[The task]: Lines below starting with the line with "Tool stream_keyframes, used" and going on through the line with "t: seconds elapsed" must be output exactly; the rest of the records must be left out.

[Opening Records provided section]

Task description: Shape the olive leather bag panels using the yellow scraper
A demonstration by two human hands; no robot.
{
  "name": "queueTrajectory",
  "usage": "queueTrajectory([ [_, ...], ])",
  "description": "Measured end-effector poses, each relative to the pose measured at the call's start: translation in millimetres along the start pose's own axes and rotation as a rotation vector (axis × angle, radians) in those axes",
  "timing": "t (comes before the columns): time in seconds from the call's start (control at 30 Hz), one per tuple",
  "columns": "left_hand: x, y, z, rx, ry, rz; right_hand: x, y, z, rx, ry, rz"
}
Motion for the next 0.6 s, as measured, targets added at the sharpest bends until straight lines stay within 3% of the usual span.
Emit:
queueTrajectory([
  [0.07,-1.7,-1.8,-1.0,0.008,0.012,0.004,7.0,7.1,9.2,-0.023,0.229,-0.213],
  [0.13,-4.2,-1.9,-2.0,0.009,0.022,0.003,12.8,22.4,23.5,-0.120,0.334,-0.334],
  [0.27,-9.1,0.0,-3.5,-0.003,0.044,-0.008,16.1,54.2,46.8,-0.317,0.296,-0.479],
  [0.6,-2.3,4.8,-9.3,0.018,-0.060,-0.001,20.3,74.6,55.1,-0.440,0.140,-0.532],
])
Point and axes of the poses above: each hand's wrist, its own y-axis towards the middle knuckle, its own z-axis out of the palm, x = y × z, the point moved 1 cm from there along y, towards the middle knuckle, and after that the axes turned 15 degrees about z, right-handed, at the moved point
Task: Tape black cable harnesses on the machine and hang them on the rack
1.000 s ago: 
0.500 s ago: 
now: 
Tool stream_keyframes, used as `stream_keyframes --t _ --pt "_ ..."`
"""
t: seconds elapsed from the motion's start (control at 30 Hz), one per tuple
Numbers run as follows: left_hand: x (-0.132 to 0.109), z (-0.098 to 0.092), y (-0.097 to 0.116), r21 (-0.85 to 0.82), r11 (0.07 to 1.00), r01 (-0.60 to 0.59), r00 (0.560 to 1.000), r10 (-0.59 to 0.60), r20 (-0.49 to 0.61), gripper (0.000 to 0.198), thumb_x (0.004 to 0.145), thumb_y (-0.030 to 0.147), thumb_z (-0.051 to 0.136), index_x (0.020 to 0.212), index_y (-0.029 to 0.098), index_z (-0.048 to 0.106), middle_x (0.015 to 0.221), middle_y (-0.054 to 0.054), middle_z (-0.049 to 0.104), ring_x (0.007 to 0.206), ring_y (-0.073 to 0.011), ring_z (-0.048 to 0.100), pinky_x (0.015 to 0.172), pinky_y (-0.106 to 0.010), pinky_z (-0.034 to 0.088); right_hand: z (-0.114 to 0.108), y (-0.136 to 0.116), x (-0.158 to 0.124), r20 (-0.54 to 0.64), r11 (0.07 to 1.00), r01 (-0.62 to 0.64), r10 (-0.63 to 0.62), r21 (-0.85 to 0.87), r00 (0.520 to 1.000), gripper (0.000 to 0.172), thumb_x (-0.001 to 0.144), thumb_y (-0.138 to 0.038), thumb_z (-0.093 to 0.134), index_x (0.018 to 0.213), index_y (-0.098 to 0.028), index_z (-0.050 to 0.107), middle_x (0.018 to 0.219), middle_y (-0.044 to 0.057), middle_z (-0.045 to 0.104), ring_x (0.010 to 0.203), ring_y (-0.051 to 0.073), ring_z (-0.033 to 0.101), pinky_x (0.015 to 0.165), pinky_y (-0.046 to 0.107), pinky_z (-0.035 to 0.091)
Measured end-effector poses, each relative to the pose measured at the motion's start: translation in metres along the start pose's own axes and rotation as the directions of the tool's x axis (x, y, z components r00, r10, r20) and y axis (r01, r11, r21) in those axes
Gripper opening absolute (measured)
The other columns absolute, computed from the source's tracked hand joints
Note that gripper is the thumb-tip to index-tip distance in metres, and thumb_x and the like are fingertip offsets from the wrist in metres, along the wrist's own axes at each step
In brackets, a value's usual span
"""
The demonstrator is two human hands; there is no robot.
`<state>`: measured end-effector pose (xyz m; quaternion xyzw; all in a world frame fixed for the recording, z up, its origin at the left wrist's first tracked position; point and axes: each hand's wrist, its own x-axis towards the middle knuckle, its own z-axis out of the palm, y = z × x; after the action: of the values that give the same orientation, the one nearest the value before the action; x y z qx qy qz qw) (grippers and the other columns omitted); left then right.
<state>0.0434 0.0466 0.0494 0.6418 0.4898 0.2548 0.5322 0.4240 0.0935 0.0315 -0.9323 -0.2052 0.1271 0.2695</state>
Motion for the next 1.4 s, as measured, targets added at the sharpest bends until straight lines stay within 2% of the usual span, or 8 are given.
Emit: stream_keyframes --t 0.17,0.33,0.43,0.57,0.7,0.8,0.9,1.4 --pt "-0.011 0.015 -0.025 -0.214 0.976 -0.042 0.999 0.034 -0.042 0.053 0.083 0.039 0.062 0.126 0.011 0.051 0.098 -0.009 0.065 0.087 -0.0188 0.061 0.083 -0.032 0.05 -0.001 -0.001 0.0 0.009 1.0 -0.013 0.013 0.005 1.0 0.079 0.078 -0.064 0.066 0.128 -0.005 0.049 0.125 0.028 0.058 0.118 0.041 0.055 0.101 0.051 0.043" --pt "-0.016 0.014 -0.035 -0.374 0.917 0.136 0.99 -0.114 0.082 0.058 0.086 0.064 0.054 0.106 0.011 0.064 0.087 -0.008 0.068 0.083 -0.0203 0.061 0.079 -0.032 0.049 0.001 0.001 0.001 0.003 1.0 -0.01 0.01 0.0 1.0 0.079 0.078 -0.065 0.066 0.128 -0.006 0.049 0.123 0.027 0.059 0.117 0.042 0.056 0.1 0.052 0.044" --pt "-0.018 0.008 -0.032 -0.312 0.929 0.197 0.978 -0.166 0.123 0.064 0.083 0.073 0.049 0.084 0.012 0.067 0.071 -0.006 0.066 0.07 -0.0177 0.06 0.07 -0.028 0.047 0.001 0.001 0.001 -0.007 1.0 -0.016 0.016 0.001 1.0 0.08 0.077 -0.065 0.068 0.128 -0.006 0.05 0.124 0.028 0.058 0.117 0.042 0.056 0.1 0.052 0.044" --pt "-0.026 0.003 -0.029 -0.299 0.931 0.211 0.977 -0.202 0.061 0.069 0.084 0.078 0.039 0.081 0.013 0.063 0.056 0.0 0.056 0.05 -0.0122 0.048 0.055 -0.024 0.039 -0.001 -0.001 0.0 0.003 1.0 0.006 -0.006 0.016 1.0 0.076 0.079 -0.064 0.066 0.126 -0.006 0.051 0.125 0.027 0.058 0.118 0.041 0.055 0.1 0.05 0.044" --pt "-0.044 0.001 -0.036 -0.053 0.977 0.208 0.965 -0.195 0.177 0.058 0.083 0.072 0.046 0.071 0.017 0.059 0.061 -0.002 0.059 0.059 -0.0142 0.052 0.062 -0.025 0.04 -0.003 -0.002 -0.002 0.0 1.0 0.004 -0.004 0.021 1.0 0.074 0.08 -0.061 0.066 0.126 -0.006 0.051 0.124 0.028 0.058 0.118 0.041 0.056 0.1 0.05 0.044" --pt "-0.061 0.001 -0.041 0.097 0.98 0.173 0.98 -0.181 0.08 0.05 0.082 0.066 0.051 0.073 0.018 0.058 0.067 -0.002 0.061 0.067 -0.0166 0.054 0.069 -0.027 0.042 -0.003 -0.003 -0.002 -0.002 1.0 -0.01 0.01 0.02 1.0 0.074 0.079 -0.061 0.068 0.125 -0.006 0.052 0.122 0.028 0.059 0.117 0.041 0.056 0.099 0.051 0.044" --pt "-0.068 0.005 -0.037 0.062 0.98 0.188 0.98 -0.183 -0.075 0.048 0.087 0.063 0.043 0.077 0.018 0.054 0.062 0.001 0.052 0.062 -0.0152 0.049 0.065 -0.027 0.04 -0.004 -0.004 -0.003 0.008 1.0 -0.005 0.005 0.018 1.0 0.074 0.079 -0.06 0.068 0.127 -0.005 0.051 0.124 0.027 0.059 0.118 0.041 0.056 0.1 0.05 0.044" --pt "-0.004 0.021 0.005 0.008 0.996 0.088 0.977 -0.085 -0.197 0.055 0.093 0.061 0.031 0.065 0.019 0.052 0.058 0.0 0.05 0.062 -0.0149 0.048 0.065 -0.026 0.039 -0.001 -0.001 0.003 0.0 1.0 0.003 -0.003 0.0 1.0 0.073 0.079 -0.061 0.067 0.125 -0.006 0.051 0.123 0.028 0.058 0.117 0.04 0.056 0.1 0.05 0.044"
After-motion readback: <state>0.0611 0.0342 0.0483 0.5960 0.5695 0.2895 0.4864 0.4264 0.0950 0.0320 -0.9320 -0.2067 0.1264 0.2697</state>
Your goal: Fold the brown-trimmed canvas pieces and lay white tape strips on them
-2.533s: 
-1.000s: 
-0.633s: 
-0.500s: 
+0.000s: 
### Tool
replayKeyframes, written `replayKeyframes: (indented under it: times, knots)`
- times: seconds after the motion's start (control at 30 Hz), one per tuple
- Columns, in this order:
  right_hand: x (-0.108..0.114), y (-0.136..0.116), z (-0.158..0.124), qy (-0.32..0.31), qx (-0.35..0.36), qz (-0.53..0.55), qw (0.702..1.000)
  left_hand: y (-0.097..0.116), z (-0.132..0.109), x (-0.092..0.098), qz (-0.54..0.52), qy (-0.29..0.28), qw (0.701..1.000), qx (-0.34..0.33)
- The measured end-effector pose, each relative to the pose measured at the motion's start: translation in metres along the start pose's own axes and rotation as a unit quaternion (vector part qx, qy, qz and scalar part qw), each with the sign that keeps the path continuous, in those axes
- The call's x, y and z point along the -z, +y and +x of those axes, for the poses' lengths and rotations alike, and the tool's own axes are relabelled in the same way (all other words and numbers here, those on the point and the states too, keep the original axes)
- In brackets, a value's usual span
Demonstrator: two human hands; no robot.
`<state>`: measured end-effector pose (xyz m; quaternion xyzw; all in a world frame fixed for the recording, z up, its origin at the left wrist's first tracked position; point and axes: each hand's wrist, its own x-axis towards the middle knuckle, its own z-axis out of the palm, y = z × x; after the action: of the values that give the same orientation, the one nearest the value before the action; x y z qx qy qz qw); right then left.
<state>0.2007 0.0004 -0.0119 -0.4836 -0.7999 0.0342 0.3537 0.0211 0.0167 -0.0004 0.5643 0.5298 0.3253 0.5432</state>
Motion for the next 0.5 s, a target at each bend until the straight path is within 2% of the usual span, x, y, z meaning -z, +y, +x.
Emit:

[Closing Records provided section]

[Task result]:
Tool stream_keyframes, used as `stream_keyframes --t _ --pt "_ ..."`
"""
t: seconds elapsed from the motion's start (control at 30 Hz), one per tuple

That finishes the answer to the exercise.